How to Read PEAK, LEVEL, CENTROID, and RMS in a Spectrum Analyzer | MusicalBoard

How to Read PEAK, LEVEL, CENTROID, and RMS in a Spectrum Analyzer

A clear explanation of what each of the four metrics displayed at the top of a vocal spectrum analyzer — PEAK, LEVEL, CENTROID, and RMS — actually means, how they behave during real singing, and how to use them in practice.

When you first open a spectrum analyzer, two things catch your eye: a bar graph stretching across the screen and four numbers updating at the top — PEAK, LEVEL, CENTROID, RMS. Watching them change in real time, it's easy to feel uncertain about what exactly they represent and how they relate to your singing. A spectrum analyzer decomposes sound into its constituent frequencies and visualizes the energy distribution across them. The four metrics in the top panel distill the most important information from that distribution into numbers. This article explains each metric in precise terms, covers the concept of dBFS, describes how the peak hold line works, and walks through how these numbers behave during actual singing. Open MusicalBoard's Vocal Spectrum alongside this article and you can watch everything described here happen in real time.

What the Spectrum Analyzer Shows: FFT and Per-Frequency Energy

Sound is a complex wave — a mixture of many frequencies occurring simultaneously. Unless a signal is a pure sine wave, every real instrument or voice produces dozens to hundreds of overlapping frequency components. A spectrum analyzer separates those components and shows how strongly each frequency is present.

The algorithm that performs this separation is the FFT (Fast Fourier Transform). FFT is a mathematical technique that converts a time-domain signal (a waveform) into the frequency domain. In the resulting graph, the horizontal axis represents frequency in Hz and the vertical axis represents the energy level at each frequency in dBFS.

The default display range in MusicalBoard Vocal Spectrum is 80 Hz to 16 kHz. This range covers the fundamental frequency of the human voice (approximately 80–200 Hz for males, 150–350 Hz for females), harmonics, and the fricative components of consonants (4 kHz–10 kHz). The display range can be adjusted in settings, and a sensitivity slider (0.001–0.1) controls the visibility of weaker signals.

The horizontal axis uses a logarithmic scale because human hearing perceives frequency in ratios rather than absolute differences. Moving from 100 Hz to 200 Hz and from 1000 Hz to 2000 Hz both sound like "one octave up." On a linear scale, the low-frequency region would be compressed into an unreadably narrow strip; the logarithmic scale gives each octave the same visual width.

MusicalBoard Vocal Spectrum full interface — top panel displays PEAK, LEVEL, CENTROID, RMS metrics with the frequency bar graph below

The four metrics in the Vocal Spectrum top panel summarize the most important information from the current spectrum as numbers.

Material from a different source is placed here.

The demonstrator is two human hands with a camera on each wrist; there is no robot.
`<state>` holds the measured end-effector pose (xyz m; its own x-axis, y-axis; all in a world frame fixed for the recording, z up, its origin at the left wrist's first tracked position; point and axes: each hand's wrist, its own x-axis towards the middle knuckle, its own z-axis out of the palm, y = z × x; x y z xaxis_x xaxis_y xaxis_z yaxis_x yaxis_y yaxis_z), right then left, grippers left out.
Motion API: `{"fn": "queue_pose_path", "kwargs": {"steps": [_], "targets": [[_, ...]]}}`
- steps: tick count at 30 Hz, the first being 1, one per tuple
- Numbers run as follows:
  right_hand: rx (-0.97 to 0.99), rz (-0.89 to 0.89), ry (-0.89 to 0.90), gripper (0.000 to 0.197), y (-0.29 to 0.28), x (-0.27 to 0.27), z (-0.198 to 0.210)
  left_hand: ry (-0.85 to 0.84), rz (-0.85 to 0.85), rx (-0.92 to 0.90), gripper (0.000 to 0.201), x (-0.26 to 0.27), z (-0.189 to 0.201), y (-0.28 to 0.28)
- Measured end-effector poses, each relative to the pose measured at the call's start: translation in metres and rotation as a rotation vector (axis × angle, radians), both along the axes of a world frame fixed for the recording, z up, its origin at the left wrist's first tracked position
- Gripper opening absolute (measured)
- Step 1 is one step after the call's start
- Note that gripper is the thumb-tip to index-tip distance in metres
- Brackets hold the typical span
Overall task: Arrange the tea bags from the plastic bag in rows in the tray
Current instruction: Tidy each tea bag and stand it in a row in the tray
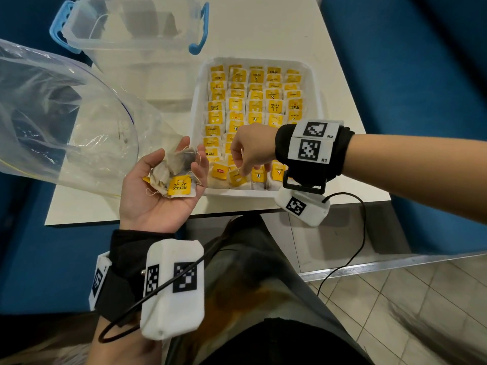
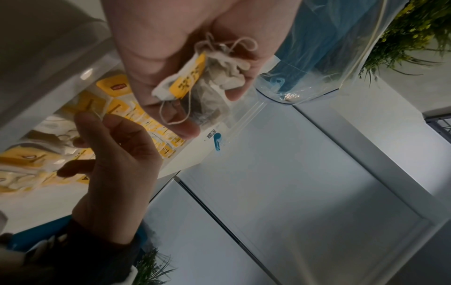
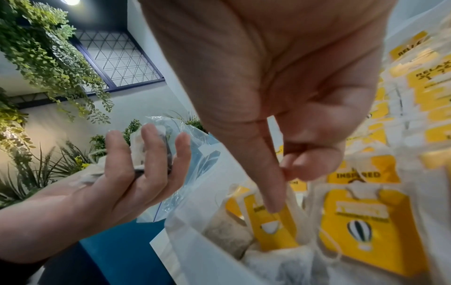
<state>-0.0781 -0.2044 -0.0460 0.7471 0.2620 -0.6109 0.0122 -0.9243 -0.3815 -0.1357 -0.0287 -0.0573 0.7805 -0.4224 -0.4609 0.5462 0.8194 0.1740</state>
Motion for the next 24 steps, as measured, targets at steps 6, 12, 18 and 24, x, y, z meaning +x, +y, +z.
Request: {"fn": "queue_pose_path", "kwargs": {"steps": [6, 12, 18, 24], "targets": [[-0.039, 0.008, -0.027, 0.022, 0.004, 0.0, 0.0, -0.002, 0.0, -0.007, 0.049, 0.0, -0.001, -0.001], [0.019, -0.008, -0.151, 0.02, -0.001, 0.0, 0.02, -0.013, -0.006, -0.028, 0.05, -0.001, 0.0, 0.0], [0.197, -0.074, -0.447, 0.019, -0.01, -0.01, 0.07, -0.013, -0.023, -0.008, 0.038, 0.002, 0.008, -0.007], [0.257, -0.046, -0.684, 0.019, -0.013, -0.028, 0.083, 0.007, 0.002, -0.026, 0.039, 0.006, 0.019, -0.032]]}}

PEAK: The Frequency with the Strongest Energy (Hz)

PEAK displays, in Hz, the frequency that currently holds the highest energy level within the display range (default 80 Hz–16 kHz). In plain terms: "which frequency is ringing the loudest at this exact moment?"

During singing, PEAK typically tracks the fundamental frequency (F0). If you are singing E4 (approximately 330 Hz), PEAK will generally display a value near 330 Hz. As you move to higher pitches, the PEAK value rises; as you move lower, it falls.

PEAK can point to a frequency other than the fundamental. This happens when a particular harmonic overtone is stronger than the fundamental, when the microphone is picking up room reflections or external noise, or when a consonant is being produced — at that moment, the fricative energy of the consonant can temporarily dominate the spectrum, sending PEAK spiking into the high-frequency range.

How PEAK is useful for singers: watching PEAK while singing a melody line gives you a sense of the fundamental frequency range your voice is operating in. If PEAK reads lower than expected, more energy is concentrated in the low register. If it reads higher than expected, upper harmonics or consonant energy are dominating.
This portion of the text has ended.